━━ Data segment
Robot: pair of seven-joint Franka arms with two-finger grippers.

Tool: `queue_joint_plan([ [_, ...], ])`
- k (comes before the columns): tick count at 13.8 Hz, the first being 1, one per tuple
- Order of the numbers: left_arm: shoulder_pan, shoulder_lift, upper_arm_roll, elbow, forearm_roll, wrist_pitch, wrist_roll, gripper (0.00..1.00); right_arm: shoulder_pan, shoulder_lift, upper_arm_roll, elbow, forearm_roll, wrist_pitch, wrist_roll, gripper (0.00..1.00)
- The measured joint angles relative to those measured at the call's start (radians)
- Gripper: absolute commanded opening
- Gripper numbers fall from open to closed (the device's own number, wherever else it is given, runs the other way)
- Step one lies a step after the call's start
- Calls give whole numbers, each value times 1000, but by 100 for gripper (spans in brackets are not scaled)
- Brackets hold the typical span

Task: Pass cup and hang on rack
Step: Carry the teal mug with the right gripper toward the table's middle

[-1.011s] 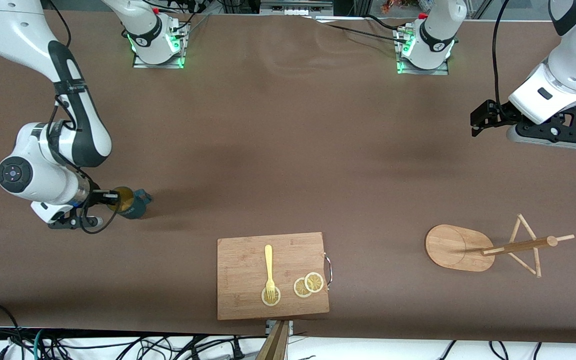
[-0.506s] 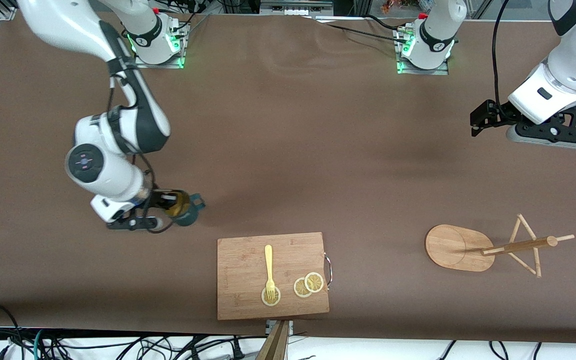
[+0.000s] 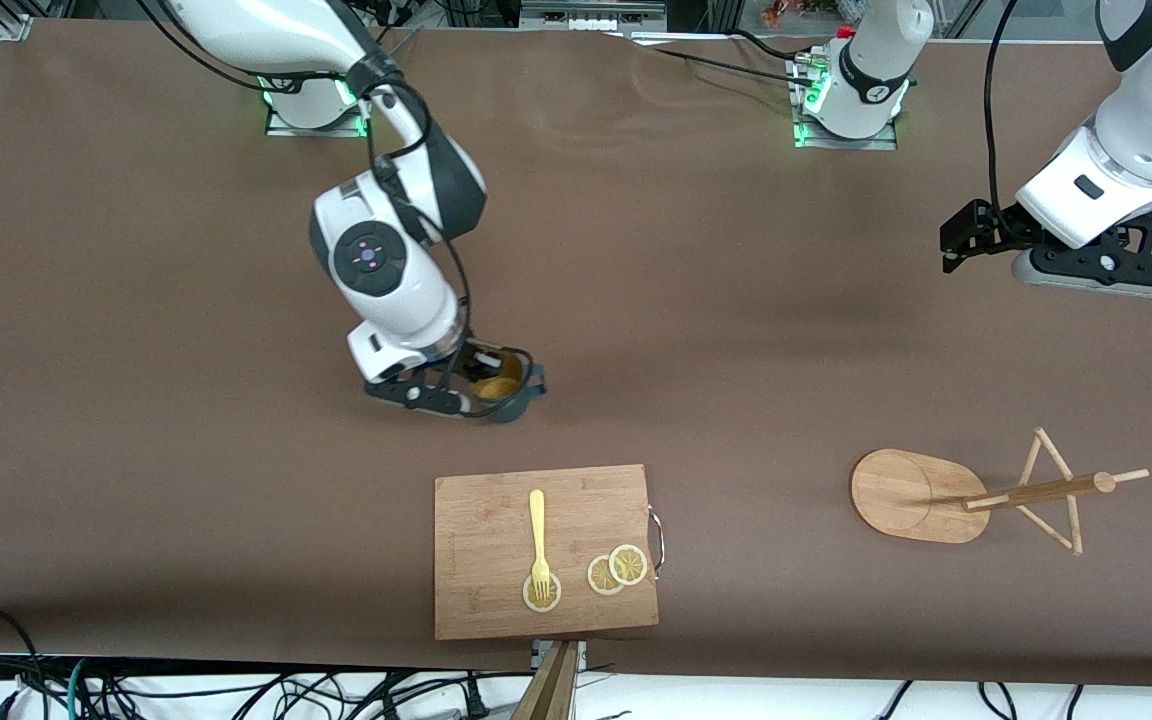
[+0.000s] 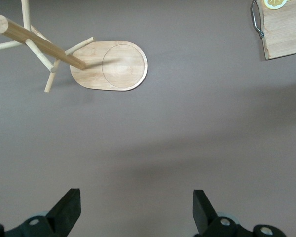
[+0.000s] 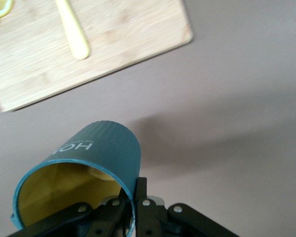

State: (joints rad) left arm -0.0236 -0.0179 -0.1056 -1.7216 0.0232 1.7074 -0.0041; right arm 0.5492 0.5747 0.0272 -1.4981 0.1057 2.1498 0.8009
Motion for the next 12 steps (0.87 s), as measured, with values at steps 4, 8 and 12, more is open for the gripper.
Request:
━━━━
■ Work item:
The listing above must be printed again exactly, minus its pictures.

■ Completed exercise:
Robot: pair of seven-joint Franka arms with two-finger grippers.

Tool: `queue_joint_plan([ [_, ...], ])`
- k (comes before the columns): tick count at 13.8 Hz, the first being 1, one per tuple
- Order of the numbers: left_arm: shoulder_pan, shoulder_lift, upper_arm_roll, elbow, forearm_roll, wrist_pitch, wrist_roll, gripper (0.00..1.00); right_arm: shoulder_pan, shoulder_lift, upper_arm_roll, elbow, forearm_roll, wrist_pitch, wrist_roll, gripper (0.00..1.00)
- The measured joint angles relative to those measured at the call's start (radians)
- Gripper: absolute commanded opening
- Gripper numbers fall from open to closed (the device's own number, wherever else it is given, runs the other way)
- Step one lies a step after the call's start
- Calls give whole numbers, each value times 1000, but by 100 for gripper (spans in brackets are not scaled)
- Brackets hold the typical span

Task: Pass cup and hang on rack
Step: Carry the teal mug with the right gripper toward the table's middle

[-1.011s] 
[-0.506s] 
[+0.000s] 
[+0.000s] 
[+0.000s] 

State: (joints rad) left arm -0.0236 -0.0179 -0.1056 -1.7216 0.0232 1.7074 -0.0041; right arm 0.5492 0.5747 0.0272 -1.4981 0.1057 2.1498 0.8009
Motion for the next 12 steps (0.87 s), as measured, with values at steps 4, 8 and 12, more is open for the gripper.
Request:

Nothing more is needed to complete the output.